I would like to think that when Secretary Honasan described our internet speed as “hindi na masama,” he was trying to be gentle or kind — just like Donald Trump saying things like the Americans need not worry about the virus even after being told how deadly and how virulent it was. Why rub salt on the wound of Filipinos already complaining, every day, of slow connections or, worse, lack of them? When he compares our internet speed to our neighbors and notes that ours is at 10% of theirs, maybe he doesn’t feel the need to stress the obvious — that ours is embarrassingly poor. Anyway, the President himself has so many times called our telcos on the carpet for precisely this very issue. Maybe Secretary Honasan just chose to spare their already raw feelings.

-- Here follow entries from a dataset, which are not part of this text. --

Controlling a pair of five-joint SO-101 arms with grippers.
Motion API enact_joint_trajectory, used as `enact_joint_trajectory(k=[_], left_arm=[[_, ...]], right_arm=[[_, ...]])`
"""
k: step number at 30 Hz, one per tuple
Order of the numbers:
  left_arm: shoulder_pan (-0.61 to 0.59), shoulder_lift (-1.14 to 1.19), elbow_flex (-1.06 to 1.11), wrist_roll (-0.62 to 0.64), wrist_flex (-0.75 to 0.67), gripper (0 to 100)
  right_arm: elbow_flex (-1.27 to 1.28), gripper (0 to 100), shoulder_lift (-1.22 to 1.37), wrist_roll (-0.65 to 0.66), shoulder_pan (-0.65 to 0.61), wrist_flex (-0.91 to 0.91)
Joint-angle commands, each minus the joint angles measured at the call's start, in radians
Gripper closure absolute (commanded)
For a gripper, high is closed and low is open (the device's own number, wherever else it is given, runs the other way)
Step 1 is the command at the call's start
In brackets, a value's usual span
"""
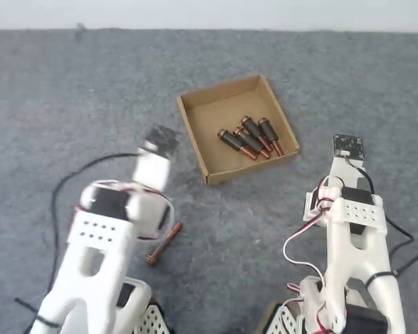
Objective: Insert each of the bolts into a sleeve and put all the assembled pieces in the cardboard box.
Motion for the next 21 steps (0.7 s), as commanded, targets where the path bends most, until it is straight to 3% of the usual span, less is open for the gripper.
enact_joint_trajectory(k=[1,4,21], left_arm=[[0.092,0.014,0.116,0.058,-0.158,99],[0.130,0.015,0.186,0.058,-0.230,99],[0.149,0.017,0.197,0.055,-0.219,97]], right_arm=[[-0.005,99.1,-0.002,0.018,0.015,-0.021],[-0.005,99.1,-0.002,0.021,0.015,-0.022],[0.008,99.1,-0.002,0.068,0.008,-0.047]])
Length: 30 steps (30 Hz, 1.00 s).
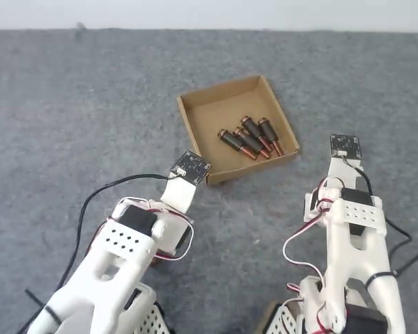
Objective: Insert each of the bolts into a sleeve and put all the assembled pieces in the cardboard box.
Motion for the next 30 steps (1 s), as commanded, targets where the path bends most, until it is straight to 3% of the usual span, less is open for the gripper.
enact_joint_trajectory(k=[1,6,12,16,23,30], left_arm=[[0.000,0.003,-0.013,0.014,-0.008,96],[-0.002,0.058,-0.140,0.012,0.120,93],[0.000,0.339,-0.302,0.005,0.190,93],[-0.014,0.480,-0.320,-0.101,0.184,93],[-0.143,0.479,-0.317,-0.249,0.186,92],[-0.127,0.473,-0.271,-0.292,0.153,88]], right_arm=[[-0.008,99.1,-0.002,0.015,0.008,-0.018],[-0.008,99.1,-0.002,0.015,0.008,-0.016],[0.000,99.1,-0.002,0.015,0.008,-0.021],[0.008,99.1,-0.002,0.015,0.008,-0.041],[0.008,99.1,-0.002,0.017,0.008,-0.041],[0.009,99.1,-0.002,0.060,0.008,-0.041]])
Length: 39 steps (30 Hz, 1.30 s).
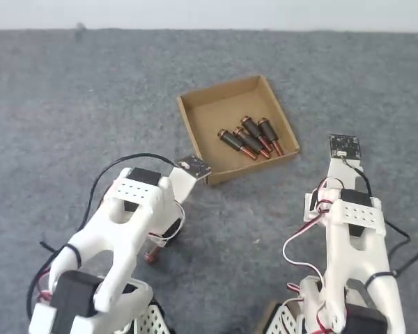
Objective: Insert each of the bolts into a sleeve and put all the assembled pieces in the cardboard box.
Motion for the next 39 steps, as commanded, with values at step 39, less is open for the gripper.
enact_joint_trajectory(k=[39], left_arm=[[0.046,-0.029,-0.197,-0.348,0.207,97]], right_arm=[[-0.006,99.1,-0.002,0.054,0.010,-0.015]])
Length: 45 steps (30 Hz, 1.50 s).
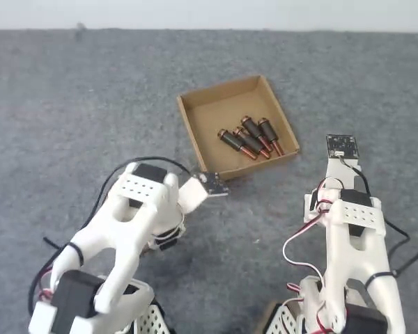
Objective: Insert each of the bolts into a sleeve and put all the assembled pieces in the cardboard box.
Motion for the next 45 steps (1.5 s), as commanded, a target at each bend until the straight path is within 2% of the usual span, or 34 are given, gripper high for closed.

But he could also have chosen the path of raising the bar, saying something like “our neighbors have internet speeds up to 55Mbps while ours averages at 3-5 Mbps, an average we intend to raise in the months ahead.” This would have been much more hope-inspiring among everyone, even the dial-up diehards, than to excuse the current conditon as “hindi na masama.” Because it IS masama. Or maybe say “hindi na masama. Masamang-masama.”

Forgive me for picking on Sec Harry and Sec Gringo when I should be grateful to them for the laugh they extracted from me. I suppose my sentiments are just a result of my LSS; driving to work yesterday I heard the song “King of Wishful Thinking” of Go West.

Which left me (wishfully) thinking: shouldn’t we be striving to make sure we raise the bar in everything that the government is doing? Until we really become the “best in Asia, if not in the World?”